What the task requires: The data that follows should be copied out exactly.

Information supplied:
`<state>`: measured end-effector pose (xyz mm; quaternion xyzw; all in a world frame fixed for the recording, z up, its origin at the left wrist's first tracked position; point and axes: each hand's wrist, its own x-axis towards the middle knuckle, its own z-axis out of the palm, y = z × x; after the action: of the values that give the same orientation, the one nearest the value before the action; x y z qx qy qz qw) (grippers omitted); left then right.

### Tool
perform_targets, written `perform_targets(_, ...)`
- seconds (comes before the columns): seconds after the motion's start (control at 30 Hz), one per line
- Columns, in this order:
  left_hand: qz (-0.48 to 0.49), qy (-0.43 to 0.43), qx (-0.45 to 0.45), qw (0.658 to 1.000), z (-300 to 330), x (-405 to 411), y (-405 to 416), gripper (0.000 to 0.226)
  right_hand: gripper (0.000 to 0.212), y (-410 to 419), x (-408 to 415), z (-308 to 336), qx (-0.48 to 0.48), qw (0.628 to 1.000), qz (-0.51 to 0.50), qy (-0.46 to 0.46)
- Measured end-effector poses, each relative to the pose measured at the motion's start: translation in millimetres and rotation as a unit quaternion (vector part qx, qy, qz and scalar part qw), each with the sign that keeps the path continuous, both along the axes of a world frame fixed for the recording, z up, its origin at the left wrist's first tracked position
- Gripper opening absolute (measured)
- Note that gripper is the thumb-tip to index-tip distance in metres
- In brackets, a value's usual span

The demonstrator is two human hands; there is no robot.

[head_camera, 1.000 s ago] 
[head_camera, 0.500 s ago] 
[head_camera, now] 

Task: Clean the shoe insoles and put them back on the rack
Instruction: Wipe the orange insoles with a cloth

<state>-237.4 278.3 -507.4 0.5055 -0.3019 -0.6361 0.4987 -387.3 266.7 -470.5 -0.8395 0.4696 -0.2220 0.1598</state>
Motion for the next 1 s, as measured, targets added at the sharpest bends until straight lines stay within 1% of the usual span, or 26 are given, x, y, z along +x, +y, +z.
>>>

Exercise response:
`<state>`: measured end-effector pose (xyz mm; quaternion xyzw; all in a world frame fixed for the recording, z up, its origin at the left wrist's first tracked position; point and axes: each hand's wrist, its own x-axis towards the middle knuckle, its own z-axis out of the palm, y = z × x; after the action: of the values that give the same orientation, the one nearest the value before the action; x y z qx qy qz qw) (grippers omitted); left then right.

### Tool
perform_targets, written `perform_targets(_, ...)`
- seconds (comes before the columns): seconds after the motion's start (control at 30 Hz), one per line
- Columns, in this order:
  left_hand: qz (-0.48 to 0.49), qy (-0.43 to 0.43), qx (-0.45 to 0.45), qw (0.658 to 1.000), z (-300 to 330), x (-405 to 411), y (-405 to 416), gripper (0.000 to 0.226)
  right_hand: gripper (0.000 to 0.212), y (-410 to 419), x (-408 to 415), z (-308 to 336), qx (-0.48 to 0.48), qw (0.628 to 1.000), qz (-0.51 to 0.50), qy (-0.46 to 0.46)
- Measured end-effector poses, each relative to the pose measured at the motion's start: translation in millimetres and rotation as a unit quaternion (vector part qx, qy, qz and scalar part qw), each with the sign that keeps the path continuous, both along the axes of a world frame fixed for the recording, z up, its origin at the left wrist's first tracked position
- Gripper opening absolute (measured)
- Note that gripper is the thumb-tip to index-tip distance in metres
- In brackets, a value's usual span

The demonstrator is two human hands; there is no robot.

[head_camera, 1.000 s ago] 
[head_camera, 0.500 s ago] 
[head_camera, now] 

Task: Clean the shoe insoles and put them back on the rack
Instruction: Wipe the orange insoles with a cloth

<state>-237.4 278.3 -507.4 0.5055 -0.3019 -0.6361 0.4987 -387.3 266.7 -470.5 -0.8395 0.4696 -0.2220 0.1598</state>
Motion for the next 1 s, as measured, targets added at the sharpest bends until straight lines stay within 1% of the usual span, or 26 are given, x, y, z along +x, +y, +z.
>>>

The output requires no further additions.